Revolutionising detection of tick-borne Lyme disease

Recently, a new blood test called the Tick-Borne Disease Serochip (TBD Serochip) has been developed that could help to revolutionise the diagnosis of tick-borne Lyme disease by offering a single test to identify and distinguish between Borrelia burgdorferi, the pathogen responsible for Lyme disease, and seven other tick-borne pathogens.

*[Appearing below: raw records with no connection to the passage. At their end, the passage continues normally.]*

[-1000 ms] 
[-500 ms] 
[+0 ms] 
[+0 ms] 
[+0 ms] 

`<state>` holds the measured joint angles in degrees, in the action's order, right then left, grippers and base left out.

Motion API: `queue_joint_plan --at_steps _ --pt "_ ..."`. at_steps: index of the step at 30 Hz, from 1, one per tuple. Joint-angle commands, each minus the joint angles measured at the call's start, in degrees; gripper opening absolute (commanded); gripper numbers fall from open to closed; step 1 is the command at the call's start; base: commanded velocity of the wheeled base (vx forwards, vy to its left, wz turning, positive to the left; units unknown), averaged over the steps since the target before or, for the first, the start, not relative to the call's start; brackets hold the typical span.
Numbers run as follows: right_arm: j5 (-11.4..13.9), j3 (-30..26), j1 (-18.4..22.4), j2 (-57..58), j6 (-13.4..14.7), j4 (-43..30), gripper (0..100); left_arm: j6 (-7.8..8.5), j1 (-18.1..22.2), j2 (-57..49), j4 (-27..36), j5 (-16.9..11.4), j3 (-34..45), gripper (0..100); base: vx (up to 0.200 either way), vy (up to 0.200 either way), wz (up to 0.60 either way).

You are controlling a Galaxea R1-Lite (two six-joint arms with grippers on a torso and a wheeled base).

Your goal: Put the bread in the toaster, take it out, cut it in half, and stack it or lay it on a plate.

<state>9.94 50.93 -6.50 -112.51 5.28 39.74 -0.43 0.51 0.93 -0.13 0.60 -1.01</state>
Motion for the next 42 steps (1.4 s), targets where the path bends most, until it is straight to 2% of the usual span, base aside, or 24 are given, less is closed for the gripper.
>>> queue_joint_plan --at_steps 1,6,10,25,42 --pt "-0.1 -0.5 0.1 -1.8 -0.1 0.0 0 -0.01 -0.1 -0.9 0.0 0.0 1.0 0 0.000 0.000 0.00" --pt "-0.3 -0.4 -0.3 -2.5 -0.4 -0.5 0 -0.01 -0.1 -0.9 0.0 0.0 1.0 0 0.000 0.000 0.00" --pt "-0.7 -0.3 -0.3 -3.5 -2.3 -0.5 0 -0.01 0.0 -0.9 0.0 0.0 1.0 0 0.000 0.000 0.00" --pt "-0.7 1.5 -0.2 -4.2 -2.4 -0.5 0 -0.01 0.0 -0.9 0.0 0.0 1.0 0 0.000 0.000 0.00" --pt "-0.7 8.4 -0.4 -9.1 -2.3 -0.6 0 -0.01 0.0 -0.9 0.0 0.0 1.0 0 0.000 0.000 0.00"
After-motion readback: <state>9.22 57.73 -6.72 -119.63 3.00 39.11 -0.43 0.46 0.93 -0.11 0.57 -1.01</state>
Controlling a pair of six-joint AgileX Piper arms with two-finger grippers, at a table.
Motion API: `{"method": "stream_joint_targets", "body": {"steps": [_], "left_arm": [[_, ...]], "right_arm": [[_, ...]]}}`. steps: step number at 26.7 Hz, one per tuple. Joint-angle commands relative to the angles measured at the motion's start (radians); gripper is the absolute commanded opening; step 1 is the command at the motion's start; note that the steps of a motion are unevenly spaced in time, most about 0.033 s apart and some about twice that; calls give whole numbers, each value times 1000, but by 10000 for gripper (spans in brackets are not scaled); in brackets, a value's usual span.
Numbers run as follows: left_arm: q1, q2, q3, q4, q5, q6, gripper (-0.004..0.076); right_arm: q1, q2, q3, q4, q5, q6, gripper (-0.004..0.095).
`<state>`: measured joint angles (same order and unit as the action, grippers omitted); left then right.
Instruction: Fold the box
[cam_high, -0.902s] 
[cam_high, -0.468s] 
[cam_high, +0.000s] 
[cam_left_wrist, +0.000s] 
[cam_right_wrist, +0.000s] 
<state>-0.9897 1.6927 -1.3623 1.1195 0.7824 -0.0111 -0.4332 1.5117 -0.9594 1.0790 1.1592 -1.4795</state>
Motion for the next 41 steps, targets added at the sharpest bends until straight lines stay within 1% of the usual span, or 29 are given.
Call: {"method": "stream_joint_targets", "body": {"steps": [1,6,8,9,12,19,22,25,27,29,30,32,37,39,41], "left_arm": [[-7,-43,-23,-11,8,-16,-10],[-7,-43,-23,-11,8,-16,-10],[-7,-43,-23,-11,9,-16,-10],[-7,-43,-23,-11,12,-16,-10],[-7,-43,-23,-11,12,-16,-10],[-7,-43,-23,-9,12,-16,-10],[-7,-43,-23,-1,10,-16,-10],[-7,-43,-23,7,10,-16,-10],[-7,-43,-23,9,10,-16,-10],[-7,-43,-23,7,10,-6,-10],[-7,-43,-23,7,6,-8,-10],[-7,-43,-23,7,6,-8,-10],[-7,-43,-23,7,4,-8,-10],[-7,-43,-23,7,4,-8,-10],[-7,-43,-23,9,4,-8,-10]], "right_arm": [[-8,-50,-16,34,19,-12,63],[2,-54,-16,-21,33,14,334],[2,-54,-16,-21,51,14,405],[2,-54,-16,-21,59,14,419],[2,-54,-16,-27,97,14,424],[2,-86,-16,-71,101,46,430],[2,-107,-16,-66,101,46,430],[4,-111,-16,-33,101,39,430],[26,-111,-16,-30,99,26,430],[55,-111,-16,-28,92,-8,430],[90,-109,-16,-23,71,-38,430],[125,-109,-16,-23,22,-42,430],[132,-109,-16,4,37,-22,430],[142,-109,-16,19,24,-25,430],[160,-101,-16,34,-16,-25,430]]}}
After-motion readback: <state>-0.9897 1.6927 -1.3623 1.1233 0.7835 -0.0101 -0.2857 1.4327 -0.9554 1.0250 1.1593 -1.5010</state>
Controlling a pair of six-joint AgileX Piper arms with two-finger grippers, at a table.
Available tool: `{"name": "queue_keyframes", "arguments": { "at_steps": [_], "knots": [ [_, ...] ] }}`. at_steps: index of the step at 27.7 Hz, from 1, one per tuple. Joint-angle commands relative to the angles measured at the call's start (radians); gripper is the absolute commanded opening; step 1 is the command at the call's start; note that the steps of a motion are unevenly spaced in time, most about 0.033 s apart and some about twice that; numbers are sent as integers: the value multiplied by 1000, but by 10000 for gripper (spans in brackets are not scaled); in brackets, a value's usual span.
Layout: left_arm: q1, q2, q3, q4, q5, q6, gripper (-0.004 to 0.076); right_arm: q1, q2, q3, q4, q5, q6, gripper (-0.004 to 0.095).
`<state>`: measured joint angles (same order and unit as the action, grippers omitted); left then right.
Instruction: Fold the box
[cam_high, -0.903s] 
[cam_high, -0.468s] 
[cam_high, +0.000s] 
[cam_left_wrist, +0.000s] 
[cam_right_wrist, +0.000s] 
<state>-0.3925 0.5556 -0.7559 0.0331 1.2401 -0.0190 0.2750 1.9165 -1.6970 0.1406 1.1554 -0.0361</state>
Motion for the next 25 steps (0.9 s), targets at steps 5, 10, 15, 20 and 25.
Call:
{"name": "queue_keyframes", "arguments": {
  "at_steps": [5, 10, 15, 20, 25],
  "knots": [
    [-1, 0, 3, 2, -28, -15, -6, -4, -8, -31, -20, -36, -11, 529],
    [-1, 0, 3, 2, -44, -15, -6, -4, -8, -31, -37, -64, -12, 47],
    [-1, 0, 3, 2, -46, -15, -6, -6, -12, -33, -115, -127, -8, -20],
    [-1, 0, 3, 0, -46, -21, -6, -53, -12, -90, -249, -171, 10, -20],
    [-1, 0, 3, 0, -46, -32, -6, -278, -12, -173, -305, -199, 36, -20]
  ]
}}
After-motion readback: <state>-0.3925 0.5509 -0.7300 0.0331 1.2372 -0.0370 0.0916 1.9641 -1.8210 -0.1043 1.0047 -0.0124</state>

Current tests for tick-borne diseases (TBDs) have limited diagnostic accuracy and cannot test for more than one infection simultaneously, and for the diagnosis of tick-borne Lyme disease two separate tests are required. This test accurately identifies fewer than 40% of patients with early disease and results in false positives in 28 percent of the time.  Specific blood tests are not yet available for other tick-borne agents.

As well as being a useful diagnostic platform, the TBD Serochip is able to provide a powerful research tool for studies of TBDs. The technology can be employed to discriminate individual antibody responses in patients with TBD and thus examine the interplay of TBD agents on disease manifestation and progression. It can also be used to assess the impact of genetic diversity of tick-borne pathogens on the host immune response.

Senior author of the study W. Ian Lipkin, MD, director of the Center for Infection and Immunity and John Snow Professor of Epidemiology at Columbia University’s Mailman School of Public Health, said: “Diagnosing tick-borne illness is a difficult journey for patients, delaying effecting treatment. The TBD Serochip promises to make diagnosis far easier, offering a single, accurate test for eight different TBDs. Early detection of infection enables rapid and appropriate treatment.”